What the exercise asks:
Make an exact copy of the listing below.

--- START ---

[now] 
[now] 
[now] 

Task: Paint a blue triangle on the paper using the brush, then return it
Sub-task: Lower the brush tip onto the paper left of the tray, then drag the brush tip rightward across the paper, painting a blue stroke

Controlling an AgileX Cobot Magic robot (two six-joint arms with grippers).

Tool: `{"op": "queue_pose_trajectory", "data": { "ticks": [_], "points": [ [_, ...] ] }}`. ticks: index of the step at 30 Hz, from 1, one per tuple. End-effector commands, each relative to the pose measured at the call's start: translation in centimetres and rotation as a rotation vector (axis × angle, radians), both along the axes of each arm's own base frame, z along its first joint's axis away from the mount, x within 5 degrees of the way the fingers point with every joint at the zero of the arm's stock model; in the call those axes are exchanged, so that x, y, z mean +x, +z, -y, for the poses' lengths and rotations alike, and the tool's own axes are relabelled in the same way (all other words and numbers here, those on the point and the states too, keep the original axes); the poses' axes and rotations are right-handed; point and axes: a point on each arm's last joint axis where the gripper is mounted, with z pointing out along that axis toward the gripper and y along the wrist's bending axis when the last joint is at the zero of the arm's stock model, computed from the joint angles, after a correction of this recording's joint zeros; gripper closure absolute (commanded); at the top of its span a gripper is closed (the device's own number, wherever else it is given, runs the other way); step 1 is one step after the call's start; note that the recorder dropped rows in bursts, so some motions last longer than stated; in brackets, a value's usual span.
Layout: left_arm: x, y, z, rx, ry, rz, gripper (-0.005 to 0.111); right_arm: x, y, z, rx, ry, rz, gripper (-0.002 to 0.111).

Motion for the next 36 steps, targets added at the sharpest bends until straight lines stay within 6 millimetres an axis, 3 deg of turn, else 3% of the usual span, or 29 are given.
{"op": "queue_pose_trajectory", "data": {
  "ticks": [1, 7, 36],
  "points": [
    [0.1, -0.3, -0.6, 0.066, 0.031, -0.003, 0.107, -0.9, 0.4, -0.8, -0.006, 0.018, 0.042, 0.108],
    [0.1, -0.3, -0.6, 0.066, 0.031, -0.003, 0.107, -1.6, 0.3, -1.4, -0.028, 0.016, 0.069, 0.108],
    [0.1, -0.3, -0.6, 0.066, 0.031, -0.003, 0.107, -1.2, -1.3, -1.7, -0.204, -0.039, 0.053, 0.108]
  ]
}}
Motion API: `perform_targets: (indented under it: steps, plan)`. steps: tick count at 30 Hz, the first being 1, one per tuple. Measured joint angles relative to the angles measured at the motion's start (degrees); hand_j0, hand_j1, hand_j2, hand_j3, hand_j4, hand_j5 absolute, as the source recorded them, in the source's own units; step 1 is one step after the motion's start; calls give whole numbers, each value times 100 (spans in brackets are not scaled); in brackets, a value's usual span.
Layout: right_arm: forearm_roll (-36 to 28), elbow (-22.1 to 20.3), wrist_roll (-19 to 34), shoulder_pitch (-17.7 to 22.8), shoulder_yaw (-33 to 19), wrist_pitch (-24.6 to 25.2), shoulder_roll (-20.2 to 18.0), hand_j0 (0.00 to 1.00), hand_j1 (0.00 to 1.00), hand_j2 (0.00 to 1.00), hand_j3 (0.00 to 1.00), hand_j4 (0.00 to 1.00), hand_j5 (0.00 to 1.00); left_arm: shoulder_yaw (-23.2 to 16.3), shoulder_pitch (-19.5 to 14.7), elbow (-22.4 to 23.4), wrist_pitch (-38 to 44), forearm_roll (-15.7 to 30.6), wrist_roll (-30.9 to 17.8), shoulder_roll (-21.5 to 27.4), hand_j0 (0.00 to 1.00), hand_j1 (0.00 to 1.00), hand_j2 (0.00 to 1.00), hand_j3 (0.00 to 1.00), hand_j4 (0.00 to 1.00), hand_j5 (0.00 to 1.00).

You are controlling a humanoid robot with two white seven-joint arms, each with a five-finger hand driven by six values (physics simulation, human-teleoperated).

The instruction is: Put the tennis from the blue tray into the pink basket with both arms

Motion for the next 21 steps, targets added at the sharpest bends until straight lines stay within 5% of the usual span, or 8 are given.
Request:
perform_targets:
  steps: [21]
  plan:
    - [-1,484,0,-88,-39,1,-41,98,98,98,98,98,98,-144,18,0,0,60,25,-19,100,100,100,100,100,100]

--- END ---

Completed exercise:
[now] 
[now] 
[now] 

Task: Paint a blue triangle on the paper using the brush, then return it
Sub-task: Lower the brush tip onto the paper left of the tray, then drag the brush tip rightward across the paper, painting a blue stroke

Controlling an AgileX Cobot Magic robot (two six-joint arms with grippers).

Tool: `{"op": "queue_pose_trajectory", "data": { "ticks": [_], "points": [ [_, ...] ] }}`. ticks: index of the step at 30 Hz, from 1, one per tuple. End-effector commands, each relative to the pose measured at the call's start: translation in centimetres and rotation as a rotation vector (axis × angle, radians), both along the axes of each arm's own base frame, z along its first joint's axis away from the mount, x within 5 degrees of the way the fingers point with every joint at the zero of the arm's stock model; in the call those axes are exchanged, so that x, y, z mean +x, +z, -y, for the poses' lengths and rotations alike, and the tool's own axes are relabelled in the same way (all other words and numbers here, those on the point and the states too, keep the original axes); the poses' axes and rotations are right-handed; point and axes: a point on each arm's last joint axis where the gripper is mounted, with z pointing out along that axis toward the gripper and y along the wrist's bending axis when the last joint is at the zero of the arm's stock model, computed from the joint angles, after a correction of this recording's joint zeros; gripper closure absolute (commanded); at the top of its span a gripper is closed (the device's own number, wherever else it is given, runs the other way); step 1 is one step after the call's start; note that the recorder dropped rows in bursts, so some motions last longer than stated; in brackets, a value's usual span.
Layout: left_arm: x, y, z, rx, ry, rz, gripper (-0.005 to 0.111); right_arm: x, y, z, rx, ry, rz, gripper (-0.002 to 0.111).

Motion for the next 36 steps, targets added at the sharpest bends until straight lines stay within 6 millimetres an axis, 3 deg of turn, else 3% of the usual span, or 29 are given.
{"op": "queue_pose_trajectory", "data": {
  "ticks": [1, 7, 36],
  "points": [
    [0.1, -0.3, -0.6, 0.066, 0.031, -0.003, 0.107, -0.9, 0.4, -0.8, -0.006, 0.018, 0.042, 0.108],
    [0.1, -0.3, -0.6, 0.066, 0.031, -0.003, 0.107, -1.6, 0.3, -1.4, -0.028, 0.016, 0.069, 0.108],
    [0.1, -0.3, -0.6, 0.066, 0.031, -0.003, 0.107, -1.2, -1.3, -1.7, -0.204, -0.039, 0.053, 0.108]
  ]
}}
Motion API: `perform_targets: (indented under it: steps, plan)`. steps: tick count at 30 Hz, the first being 1, one per tuple. Measured joint angles relative to the angles measured at the motion's start (degrees); hand_j0, hand_j1, hand_j2, hand_j3, hand_j4, hand_j5 absolute, as the source recorded them, in the source's own units; step 1 is one step after the motion's start; calls give whole numbers, each value times 100 (spans in brackets are not scaled); in brackets, a value's usual span.
Layout: right_arm: forearm_roll (-36 to 28), elbow (-22.1 to 20.3), wrist_roll (-19 to 34), shoulder_pitch (-17.7 to 22.8), shoulder_yaw (-33 to 19), wrist_pitch (-24.6 to 25.2), shoulder_roll (-20.2 to 18.0), hand_j0 (0.00 to 1.00), hand_j1 (0.00 to 1.00), hand_j2 (0.00 to 1.00), hand_j3 (0.00 to 1.00), hand_j4 (0.00 to 1.00), hand_j5 (0.00 to 1.00); left_arm: shoulder_yaw (-23.2 to 16.3), shoulder_pitch (-19.5 to 14.7), elbow (-22.4 to 23.4), wrist_pitch (-38 to 44), forearm_roll (-15.7 to 30.6), wrist_roll (-30.9 to 17.8), shoulder_roll (-21.5 to 27.4), hand_j0 (0.00 to 1.00), hand_j1 (0.00 to 1.00), hand_j2 (0.00 to 1.00), hand_j3 (0.00 to 1.00), hand_j4 (0.00 to 1.00), hand_j5 (0.00 to 1.00).

You are controlling a humanoid robot with two white seven-joint arms, each with a five-finger hand driven by six values (physics simulation, human-teleoperated).

The instruction is: Put the tennis from the blue tray into the pink basket with both arms

Motion for the next 21 steps, targets added at the sharpest bends until straight lines stay within 5% of the usual span, or 8 are given.
Request:
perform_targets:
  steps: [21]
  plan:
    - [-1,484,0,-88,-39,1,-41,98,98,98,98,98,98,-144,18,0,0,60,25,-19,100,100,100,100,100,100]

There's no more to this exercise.